:: Data section

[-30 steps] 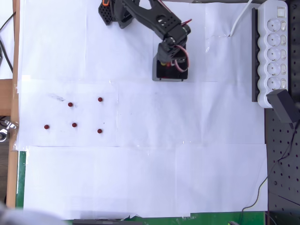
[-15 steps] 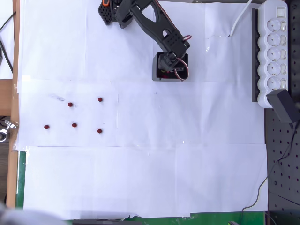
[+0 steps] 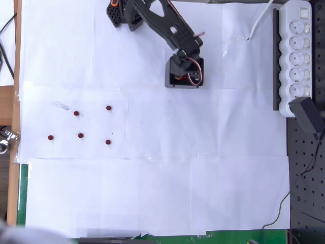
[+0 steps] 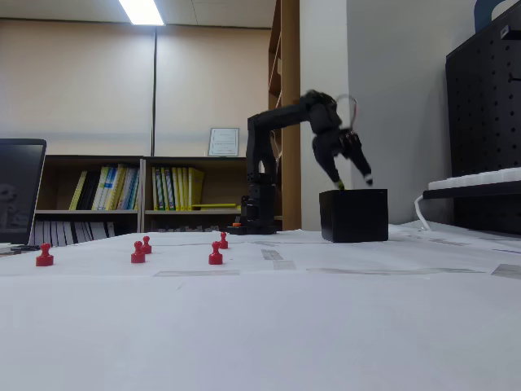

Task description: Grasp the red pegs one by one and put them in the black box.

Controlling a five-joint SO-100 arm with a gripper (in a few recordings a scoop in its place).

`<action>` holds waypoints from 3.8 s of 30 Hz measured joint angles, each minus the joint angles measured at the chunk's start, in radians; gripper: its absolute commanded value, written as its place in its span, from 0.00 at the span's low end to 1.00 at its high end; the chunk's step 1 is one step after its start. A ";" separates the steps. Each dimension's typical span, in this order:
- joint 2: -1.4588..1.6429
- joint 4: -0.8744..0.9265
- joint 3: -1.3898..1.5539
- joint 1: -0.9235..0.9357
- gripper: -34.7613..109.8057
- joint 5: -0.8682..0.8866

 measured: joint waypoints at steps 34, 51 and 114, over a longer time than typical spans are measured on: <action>0.141 -1.384 -1.019 0.747 0.39 0.678; 0.264 -1.652 -1.049 0.799 0.39 0.715; 0.282 -1.223 -0.770 0.793 0.24 0.607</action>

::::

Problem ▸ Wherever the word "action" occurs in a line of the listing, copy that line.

Reply ▸
`<action>` holds waypoints from 3.8 s of 30 Hz measured joint angles, each minus the joint angles measured at the chunk's start, in radians; gripper: its absolute commanded value, written as its place in its span, from 0.00 at the span's low end to 1.00 at its high end; the chunk's step 1 is one step after its start. A ";" separates the steps. Each dimension's typical span, in this order:
 measured: joint waypoints at steps 34, 51 and 114, over a longer time than typical spans are measured on: <action>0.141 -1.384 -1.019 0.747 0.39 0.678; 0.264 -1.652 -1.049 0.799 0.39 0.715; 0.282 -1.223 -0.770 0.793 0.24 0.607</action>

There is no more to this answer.